Illustration by Shenuka Corea

Non-NYU students study at NYUSH

Non-NYU study away students discuss how NYU Shanghai compares to their home universities.

Feb 17, 2018

The article was originally published in On Century Avenue
NYU Shanghai has increased the number of study away students it has taken in from 88 to 180 this semester. Among the 180 are three students from outside of NYU, who are now part of the Global Network University.
All three students — Alec Ashley and Cole Bond from Tufts University in Medford, Massachusetts and Jake Williams from Cornell University in Ithaca, NY, pointed to the uniqueness of NYUSH as part of their motivation to study abroad in Shanghai.
“All of my close friends were traveling to Europe this semester,” Williams said.
“While it’s certainly an incredible place to visit, I wanted something new.
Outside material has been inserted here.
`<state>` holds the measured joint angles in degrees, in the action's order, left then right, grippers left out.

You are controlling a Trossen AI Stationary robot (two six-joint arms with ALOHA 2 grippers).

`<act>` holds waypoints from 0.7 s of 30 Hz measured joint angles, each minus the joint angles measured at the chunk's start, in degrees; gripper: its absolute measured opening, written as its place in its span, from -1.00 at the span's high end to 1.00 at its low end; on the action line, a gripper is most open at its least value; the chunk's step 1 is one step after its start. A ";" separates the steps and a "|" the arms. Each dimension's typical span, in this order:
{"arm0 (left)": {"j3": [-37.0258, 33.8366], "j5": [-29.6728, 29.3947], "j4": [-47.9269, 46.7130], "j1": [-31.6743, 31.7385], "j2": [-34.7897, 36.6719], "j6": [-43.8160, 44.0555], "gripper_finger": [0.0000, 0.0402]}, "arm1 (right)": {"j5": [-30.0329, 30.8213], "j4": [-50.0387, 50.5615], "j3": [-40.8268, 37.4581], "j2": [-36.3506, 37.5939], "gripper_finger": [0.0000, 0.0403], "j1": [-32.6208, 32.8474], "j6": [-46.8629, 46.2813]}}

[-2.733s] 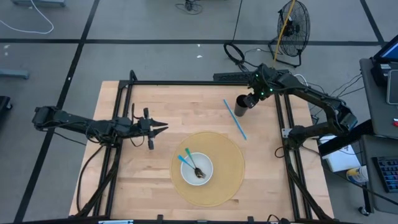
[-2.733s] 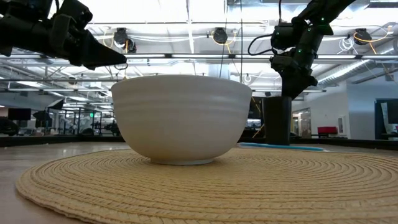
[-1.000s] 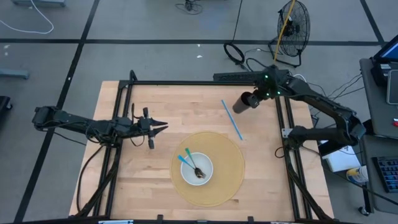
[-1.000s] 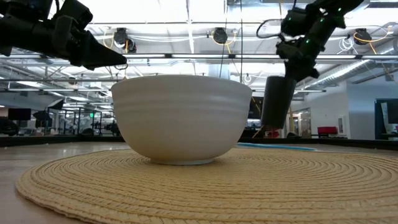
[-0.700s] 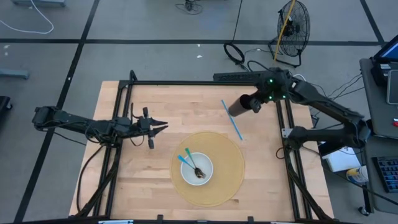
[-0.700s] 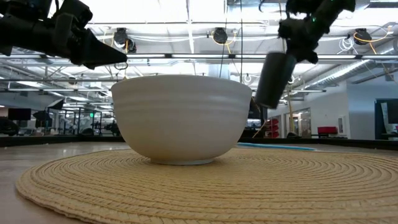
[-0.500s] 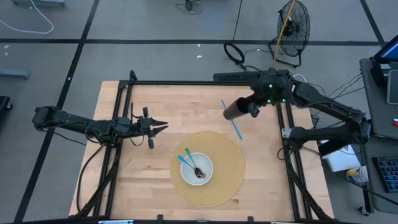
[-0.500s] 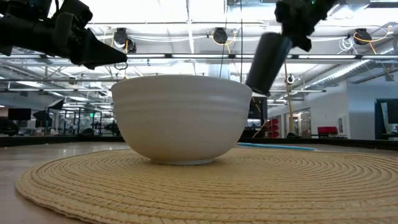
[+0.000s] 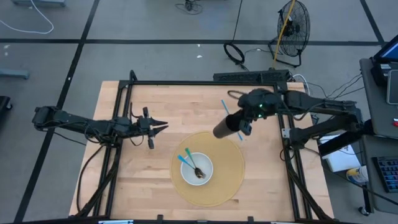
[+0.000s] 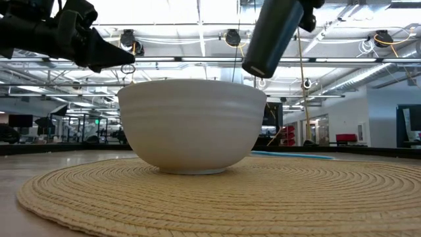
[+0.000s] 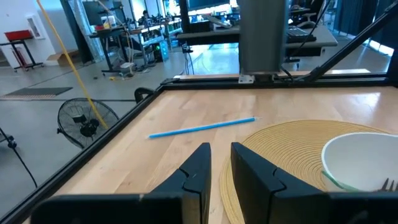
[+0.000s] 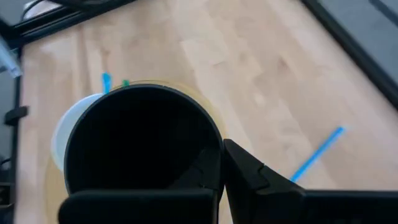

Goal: Pick & Place Utensil
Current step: Put the black cup to the right of the white bowl on the tablemat

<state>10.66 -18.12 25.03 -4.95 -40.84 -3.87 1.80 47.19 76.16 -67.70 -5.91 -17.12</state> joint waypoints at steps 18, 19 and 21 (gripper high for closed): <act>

They will all see the same sights and share the same experiences, and I will be able to come home and share stories that are completely my own.”
Williams’ study away advisor tipped him off to NYUSH.
“The opportunity excited me particularly because it was a full-time campus for students, and not simply study aways. This would mean that I would be able to gain new and unique insights about living and studying in Shanghai,” explained Williams.
Ashley also wanted to try something new by studying abroad in Asia, as he had lived in London his whole life. Bond had already been to Beijing and wanted to see another side of China.
“My experiences center more around commerce and markets,” Bond said. “I wanted to see that side of China. And also, Beijing is cold.”
Ashley and Bond chose NYUSH as it follows the same academic calendar as an American university, and the Tufts program was located outside of the city.
“The school is very impressive,” said Bond. “The fact that NYU was able to establish an American school in China is pretty insane. There must have been lots of regulatory hoops to go through in setting that up. Just getting study away students integrated seems like a huge process.”
Williams noted that the culture at NYUSH is very different from the culture at Cornell, which has 14,566 undergraduate students.
“The culture at NYUSH is stronger and more close-knit,” Williams said. “It feels a lot smaller, a small campus and student body, but it’s cool to get to see familiar faces every day.”
Ashley, Bond and Williams are now adjusting to life at NYUSH, which is completely different from their long-standing institutions back in the United States.
“The campus life feels more to me like a high school than a college,” Bond said. “You bus or train to school, stay in one building the entire day, and then go home at night. It’s a bit of an adjustment.”
Ashley feels that NYU Shanghai also differs from Tufts in terms of the academic feel.
“NYU Shanghai seems more relaxed, less intense schoolwork-wise, and it has a more relaxed atmosphere,” she said.
Still, Bond is learning a lot from taking classes within NYU Shanghai’s diverse student body.
“It’s interesting learning about Chinese film, for instance, with students that are from China,” Bond said. “You don’t feel like as much of an outsider when you’re experiencing someone’s culture alongside them, and it’s a really important perspective to have.”